- Born: 1973 (age 52–53)
- Education: Columbia University
- Occupations: writer, documentarian
- Notable work: Great Negotiations: Agreements that Changed the Modern World

= Fredrik Stanton =

American author and filmmaker

Fredrik Stanton was born in 1973. He is an American author, political scientist, and filmmaker.

==Early life==
Stanton attended Columbia University, graduating with a B.A. in political science. He was a member of the fraternity of St. Anthony Hall and was president and publisher for the Columbia Daily Spectator. He was selected as John C. Whitehead Fellow of the Foreign Policy Association.

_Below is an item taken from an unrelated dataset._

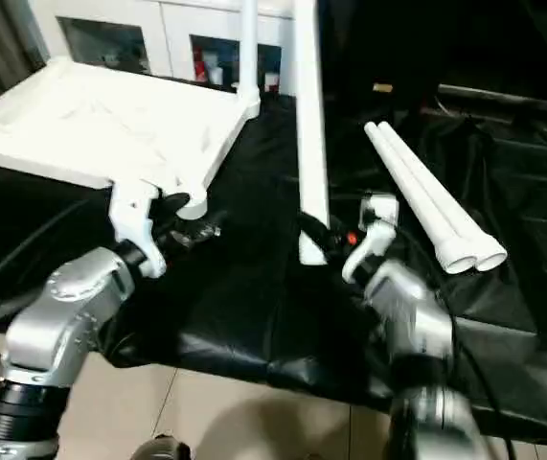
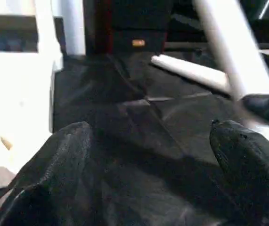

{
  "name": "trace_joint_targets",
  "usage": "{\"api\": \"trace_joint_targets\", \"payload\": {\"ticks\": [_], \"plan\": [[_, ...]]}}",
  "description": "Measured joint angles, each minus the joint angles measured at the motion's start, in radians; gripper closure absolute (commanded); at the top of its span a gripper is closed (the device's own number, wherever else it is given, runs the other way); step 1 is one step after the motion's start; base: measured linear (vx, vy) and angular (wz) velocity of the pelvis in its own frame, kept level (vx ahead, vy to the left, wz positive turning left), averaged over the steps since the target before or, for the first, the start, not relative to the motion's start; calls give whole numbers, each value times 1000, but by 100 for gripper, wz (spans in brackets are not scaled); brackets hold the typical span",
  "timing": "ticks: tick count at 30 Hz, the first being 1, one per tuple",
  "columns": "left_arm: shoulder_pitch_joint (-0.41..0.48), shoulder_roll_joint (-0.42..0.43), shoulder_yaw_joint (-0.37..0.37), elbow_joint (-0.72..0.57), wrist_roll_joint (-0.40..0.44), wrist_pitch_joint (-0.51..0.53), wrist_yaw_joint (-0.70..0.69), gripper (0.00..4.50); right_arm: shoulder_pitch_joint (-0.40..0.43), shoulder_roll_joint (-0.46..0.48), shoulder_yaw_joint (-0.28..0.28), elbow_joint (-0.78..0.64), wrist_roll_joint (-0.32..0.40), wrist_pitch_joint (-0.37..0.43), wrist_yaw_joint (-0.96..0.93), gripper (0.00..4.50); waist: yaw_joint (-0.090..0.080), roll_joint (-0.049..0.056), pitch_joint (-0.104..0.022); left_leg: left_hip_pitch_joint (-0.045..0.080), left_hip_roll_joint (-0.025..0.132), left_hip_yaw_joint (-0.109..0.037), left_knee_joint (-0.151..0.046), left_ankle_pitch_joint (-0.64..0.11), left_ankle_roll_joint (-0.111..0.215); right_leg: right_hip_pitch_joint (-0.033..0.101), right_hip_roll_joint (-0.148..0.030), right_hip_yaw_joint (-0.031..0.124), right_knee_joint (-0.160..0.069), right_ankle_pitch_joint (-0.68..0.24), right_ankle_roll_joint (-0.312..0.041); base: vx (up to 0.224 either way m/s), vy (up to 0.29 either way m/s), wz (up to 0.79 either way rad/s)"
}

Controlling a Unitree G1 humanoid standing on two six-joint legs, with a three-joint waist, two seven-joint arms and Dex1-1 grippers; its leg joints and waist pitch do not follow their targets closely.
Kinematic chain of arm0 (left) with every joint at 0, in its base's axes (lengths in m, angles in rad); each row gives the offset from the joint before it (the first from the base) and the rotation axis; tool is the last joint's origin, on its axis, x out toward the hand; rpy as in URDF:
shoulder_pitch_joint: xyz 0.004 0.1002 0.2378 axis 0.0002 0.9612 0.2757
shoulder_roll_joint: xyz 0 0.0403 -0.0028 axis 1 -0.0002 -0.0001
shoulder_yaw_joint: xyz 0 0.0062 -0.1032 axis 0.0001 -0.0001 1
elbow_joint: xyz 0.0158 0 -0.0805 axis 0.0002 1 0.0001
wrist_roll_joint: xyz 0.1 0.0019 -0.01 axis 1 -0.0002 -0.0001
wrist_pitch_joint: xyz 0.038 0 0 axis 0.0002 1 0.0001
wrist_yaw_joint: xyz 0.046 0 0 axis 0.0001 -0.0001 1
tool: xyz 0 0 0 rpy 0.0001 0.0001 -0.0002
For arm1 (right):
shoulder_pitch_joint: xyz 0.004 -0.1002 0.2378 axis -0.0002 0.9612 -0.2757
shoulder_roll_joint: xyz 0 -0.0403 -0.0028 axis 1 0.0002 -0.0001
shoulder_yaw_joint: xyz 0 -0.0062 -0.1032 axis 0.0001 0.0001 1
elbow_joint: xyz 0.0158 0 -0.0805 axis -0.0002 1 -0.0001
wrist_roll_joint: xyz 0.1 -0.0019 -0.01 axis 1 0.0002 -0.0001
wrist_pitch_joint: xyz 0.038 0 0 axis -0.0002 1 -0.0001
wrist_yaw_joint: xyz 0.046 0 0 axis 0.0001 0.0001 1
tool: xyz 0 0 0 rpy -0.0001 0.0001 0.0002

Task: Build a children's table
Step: Pick table leg

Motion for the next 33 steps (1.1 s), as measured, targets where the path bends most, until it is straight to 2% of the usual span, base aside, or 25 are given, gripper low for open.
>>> {"api": "trace_joint_targets", "payload": {"ticks": [3, 6, 9, 11, 15, 18, 21, 23, 25, 28, 33], "plan": [[-2, -36, 3, 6, 18, -49, 48, 0, 113, 38, 29, -183, -71, -66, -70, 259, -4, 0, 0, 1, 0, 0, -1, 0, -1, 0, 0, 1, -1, 2, 3, 0, 0, 0], [16, -56, 15, -36, 12, -63, 69, 0, 263, 63, 75, -380, -97, -79, -101, 259, -6, 1, 0, 2, -1, 0, -5, 1, -2, 0, 0, 1, -2, 2, 4, 0, 0, 0], [33, -59, 11, -71, -5, -57, 59, 0, 316, 75, 99, -475, -95, -79, -122, 259, -20, 1, -1, 2, -2, 0, -8, 1, -2, 0, 0, 2, -4, 4, 6, 0, 0, 0], [38, -65, 10, -78, -14, -57, 50, 0, 331, 78, 110, -511, -97, -92, -134, 259, -24, 2, -2, 3, -2, 0, -11, 1, -3, 0, 0, 2, -6, 6, 8, 0, 0, 0], [38, -86, 23, -70, -25, -58, 75, 0, 338, 82, 135, -522, -114, -116, -148, 259, -28, 6, -4, 3, -3, -1, -16, 3, -4, 0, 1, 2, -13, 10, 12, 0, 0, 0], [37, -80, 51, -43, 15, -84, 138, 0, 337, 77, 143, -518, -117, -116, -158, 259, -29, 3, -6, 2, -3, -1, -16, 3, -4, 0, 2, 2, -14, 10, 12, 0, 0, 0], [62, 26, 43, -30, 127, -138, 158, 0, 315, 62, 145, -463, -121, -119, -170, 259, -34, -8, -13, 2, -3, -2, -17, 3, -5, 0, 2, 2, -15, 11, 12, 0, 0, 0], [85, 48, 47, -32, 146, -142, 155, 0, 313, 57, 145, -442, -128, -122, -169, 259, -32, -11, -14, 1, -3, -2, -16, 3, -5, 0, 1, 3, -17, 11, 11, 0, 0, 0], [118, 52, 54, -45, 140, -141, 142, 0, 306, 57, 149, -423, -128, -123, -167, 259, -27, -14, -15, 0, -4, -1, -15, 4, -4, 0, 0, 3, -18, 11, 11, 0, 0, 0], [191, 37, 60, -103, 77, -130, 88, 0, 286, 50, 167, -397, -125, -127, -142, 259, -21, -20, -16, 0, -4, -1, -15, 4, -3, 0, 0, 2, -20, 11, 11, 0, 0, 0], [211, -3, 43, -112, -5, -129, 38, 0, 250, 15, 189, -281, -98, -144, -56, 259, -22, -27, -20, 0, -4, 0, -16, 4, -3, 0, 0, 3, -19, 12, 11, 0, 0, 0]]}}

He has served as an election monitor in Armenia, the Republic of Georgia, Bosnia, Kosovo and Azerbaijan.

==Career==
Stanton has written pieces for the Boston Herald, Forbes.com, Politico, The Washington Post's website, United Nation Association's A Global Agenda. He has also appeared on C-Span's Washington Journal and Voice of America.

===Great Negotiations===

Stanton's book Great Negotiations: Agreements that Changed the Modern World was published in 2010. The book was noted as unusual for focusing on negotiating content and the diplomatic process, rather than the direct major policy results or the diplomatic developments which resulted from the negotiations discussed therein.

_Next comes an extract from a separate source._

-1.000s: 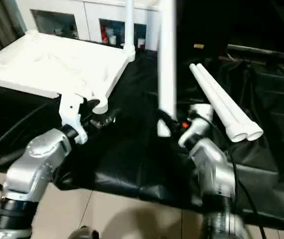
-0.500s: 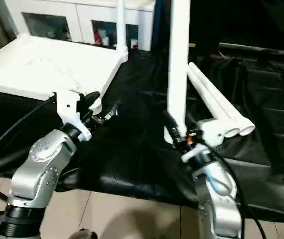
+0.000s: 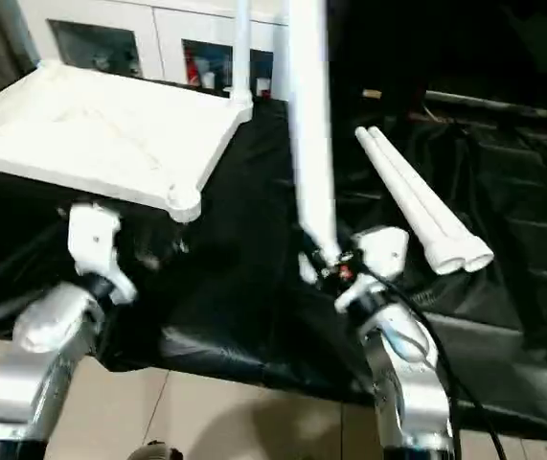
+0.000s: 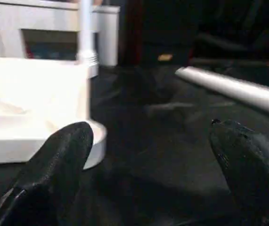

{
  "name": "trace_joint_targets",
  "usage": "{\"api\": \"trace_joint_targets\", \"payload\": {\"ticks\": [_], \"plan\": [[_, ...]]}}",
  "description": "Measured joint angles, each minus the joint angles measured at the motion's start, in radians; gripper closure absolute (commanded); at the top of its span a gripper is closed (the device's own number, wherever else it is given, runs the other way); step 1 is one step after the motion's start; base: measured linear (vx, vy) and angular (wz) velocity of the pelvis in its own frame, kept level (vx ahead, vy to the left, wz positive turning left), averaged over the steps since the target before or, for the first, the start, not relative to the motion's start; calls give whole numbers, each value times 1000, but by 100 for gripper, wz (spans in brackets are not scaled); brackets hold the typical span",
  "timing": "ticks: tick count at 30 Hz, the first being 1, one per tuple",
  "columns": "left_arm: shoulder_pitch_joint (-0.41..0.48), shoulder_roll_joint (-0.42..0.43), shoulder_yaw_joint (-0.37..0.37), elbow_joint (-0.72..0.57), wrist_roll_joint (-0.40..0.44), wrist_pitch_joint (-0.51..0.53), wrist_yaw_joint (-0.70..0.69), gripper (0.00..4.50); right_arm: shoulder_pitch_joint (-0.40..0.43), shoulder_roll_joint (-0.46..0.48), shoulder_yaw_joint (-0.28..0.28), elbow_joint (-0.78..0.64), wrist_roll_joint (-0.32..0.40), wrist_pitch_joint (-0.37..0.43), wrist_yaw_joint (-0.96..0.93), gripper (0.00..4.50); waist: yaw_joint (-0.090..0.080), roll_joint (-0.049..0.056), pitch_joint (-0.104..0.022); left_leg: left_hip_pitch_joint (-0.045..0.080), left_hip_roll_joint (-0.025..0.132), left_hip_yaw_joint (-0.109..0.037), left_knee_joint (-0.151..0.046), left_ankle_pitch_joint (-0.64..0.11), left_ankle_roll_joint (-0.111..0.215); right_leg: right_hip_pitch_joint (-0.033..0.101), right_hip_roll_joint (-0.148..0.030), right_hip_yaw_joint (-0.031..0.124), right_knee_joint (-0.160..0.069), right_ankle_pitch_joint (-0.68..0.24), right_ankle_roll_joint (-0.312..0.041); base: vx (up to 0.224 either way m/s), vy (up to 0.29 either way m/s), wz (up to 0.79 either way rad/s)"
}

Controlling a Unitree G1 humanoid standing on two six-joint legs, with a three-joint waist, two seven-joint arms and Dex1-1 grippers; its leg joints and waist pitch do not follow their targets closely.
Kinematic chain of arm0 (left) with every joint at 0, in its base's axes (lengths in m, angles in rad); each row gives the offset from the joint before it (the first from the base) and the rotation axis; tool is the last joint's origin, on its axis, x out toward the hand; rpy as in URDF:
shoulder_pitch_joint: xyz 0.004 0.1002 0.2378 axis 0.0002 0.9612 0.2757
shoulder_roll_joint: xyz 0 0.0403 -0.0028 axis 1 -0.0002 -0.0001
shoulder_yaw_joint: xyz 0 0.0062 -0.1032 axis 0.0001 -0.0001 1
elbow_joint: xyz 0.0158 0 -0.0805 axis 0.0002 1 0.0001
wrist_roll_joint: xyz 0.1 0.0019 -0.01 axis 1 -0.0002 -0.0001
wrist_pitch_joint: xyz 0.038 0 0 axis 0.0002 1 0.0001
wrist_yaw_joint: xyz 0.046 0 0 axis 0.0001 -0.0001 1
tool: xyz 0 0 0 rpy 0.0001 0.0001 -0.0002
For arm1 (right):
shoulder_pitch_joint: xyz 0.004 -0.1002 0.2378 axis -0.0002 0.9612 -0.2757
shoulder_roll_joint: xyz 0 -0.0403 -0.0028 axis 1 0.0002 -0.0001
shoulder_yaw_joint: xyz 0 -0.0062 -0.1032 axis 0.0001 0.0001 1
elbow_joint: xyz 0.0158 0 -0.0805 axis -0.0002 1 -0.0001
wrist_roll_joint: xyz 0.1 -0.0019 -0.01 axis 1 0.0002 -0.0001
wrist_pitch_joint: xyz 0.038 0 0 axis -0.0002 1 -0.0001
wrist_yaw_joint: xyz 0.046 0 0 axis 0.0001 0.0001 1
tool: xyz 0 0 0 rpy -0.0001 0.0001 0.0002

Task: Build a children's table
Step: Pick table leg

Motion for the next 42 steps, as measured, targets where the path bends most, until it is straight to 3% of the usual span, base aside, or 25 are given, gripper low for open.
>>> {"api": "trace_joint_targets", "payload": {"ticks": [5, 13, 24, 29, 36, 37, 41, 42], "plan": [[-39, -35, 8, 21, -69, 16, -47, 0, -44, -21, 5, 88, 25, -6, 78, 259, -3, -1, 0, 1, 0, 0, 0, 0, 0, 0, 0, 0, 1, 3, -1, 0, 0, 0], [-123, -63, 23, 66, -241, 189, -134, 0, -74, -27, 50, 134, 67, -19, 191, 259, -3, -5, -2, 1, 0, 0, 0, 1, 1, 0, 0, 0, 2, 4, -2, 0, 0, 0], [-255, -127, 71, 158, -410, 289, -199, 0, -130, -45, 89, 204, 69, -36, 275, 259, -1, -7, -1, 1, 0, 1, 1, 6, 3, 0, 0, 0, 2, 5, -3, 0, 0, 0], [-258, -133, 69, 165, -456, 329, -250, 0, -145, -46, 97, 220, 69, -43, 280, 259, -1, -5, -1, 1, 0, 1, 1, 6, 3, 0, 0, -1, 2, 5, -4, 0, 0, 0], [-282, -132, 70, 223, -451, 348, -237, 0, -153, -46, 116, 231, 69, -47, 296, 259, -1, -3, -1, 1, 0, 0, 1, 6, 2, 1, 0, -1, 2, 7, -6, 0, 0, 0], [-285, -133, 70, 227, -451, 348, -237, 28, -153, -46, 119, 231, 69, -47, 303, 259, -1, -3, -1, 1, 0, 0, 0, 6, 2, 1, 0, -1, 2, 7, -6, 0, 0, 0], [-299, -133, 71, 230, -452, 348, -239, 41, -153, -46, 126, 231, 69, -47, 308, 259, -1, -2, -2, 1, 0, 0, 0, 6, 2, 1, 0, -1, 2, 7, -6, 0, 0, 0], [-299, -133, 71, 230, -452, 349, -239, 68, -153, -46, 126, 231, 69, -47, 308, 259, -1, -2, -1, 1, 0, 0, 0, 6, 2, 1, 0, -1, 2, 7, -6, 0, 0, 0]]}}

The book presents the negotiations in a story-like format that "reads like fiction" in order to "appeal to both casual historians and those more conversant in international relations and foreign policy." The book has been considered as a learning tool.

It won the Best Non-Fiction book at the Los Angeles Book Festival, Grand Prize at the London Book Festival, and the International Book Award in three categories including world history.

===Uprising===
Uprising is a documentary about the 2011 Egyptian revolution. Stanton was director, writer, and producer of the film. The film includes amateur footage of the protests. The Hollywood Reporter's review stated that the film's presentation was straightforward and informative. It premiered at the Beirut International Film Festival, held October 3–11, 2012.

=== Get Me Roger Stone ===
Stanton was a producer for Get Me Roger Stone, a 2017 American documentary film exploring the career of political strategist and lobbyist Roger Stone. The film premiered at the Tribeca Film Festival and has since been available worldwide on Netflix. It garnered critical acclaim and Oscar buzz.